→ Work request
Your copy of the listing should be exact and should contain no pictures.

→ Dataset section
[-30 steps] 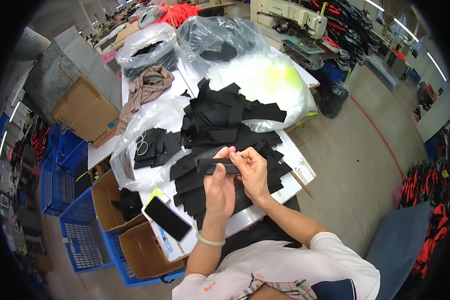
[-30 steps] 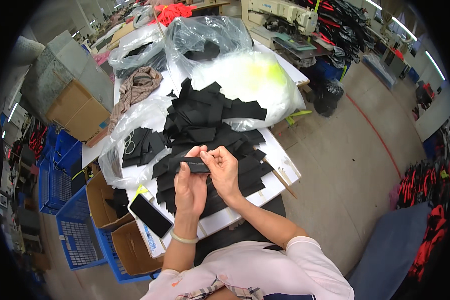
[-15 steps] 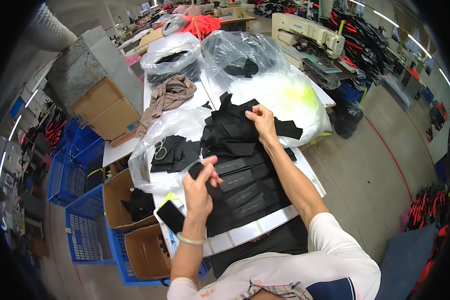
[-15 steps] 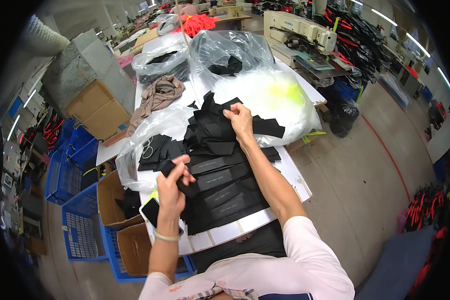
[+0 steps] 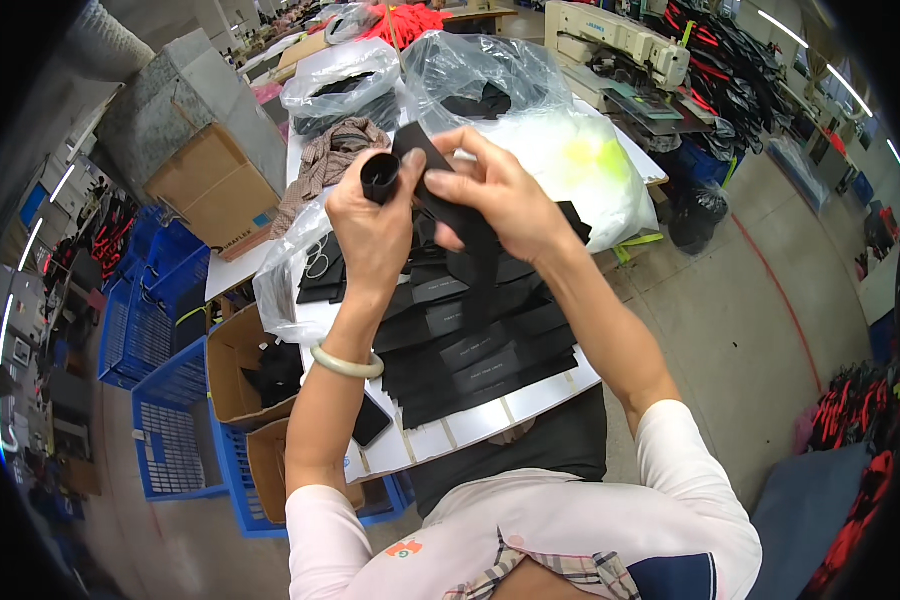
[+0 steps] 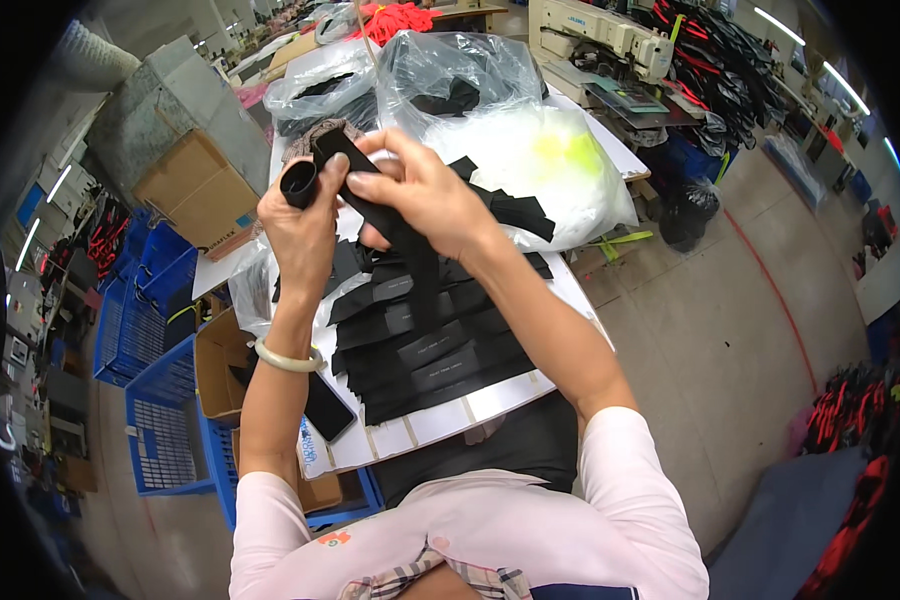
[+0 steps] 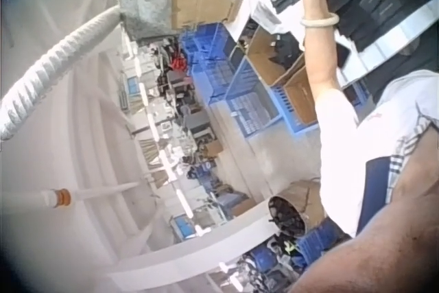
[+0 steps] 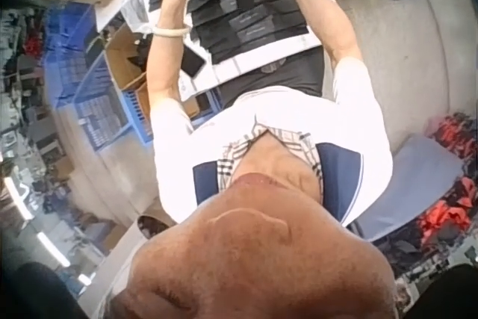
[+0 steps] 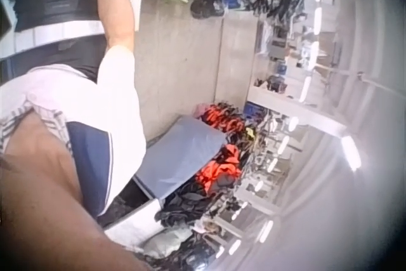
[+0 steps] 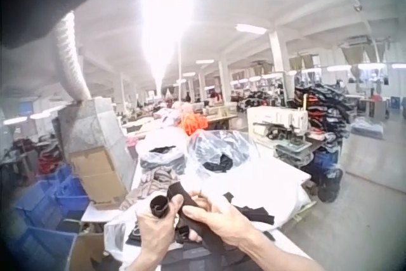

→ Response to the task
[-30 steps] 
[-30 steps] 
[-15 steps] 
[-15 steps] 
[+0 steps] 
[+0 steps] 
[+0 steps] 
[+0 steps] 
[+0 steps] 
[+0 steps] 

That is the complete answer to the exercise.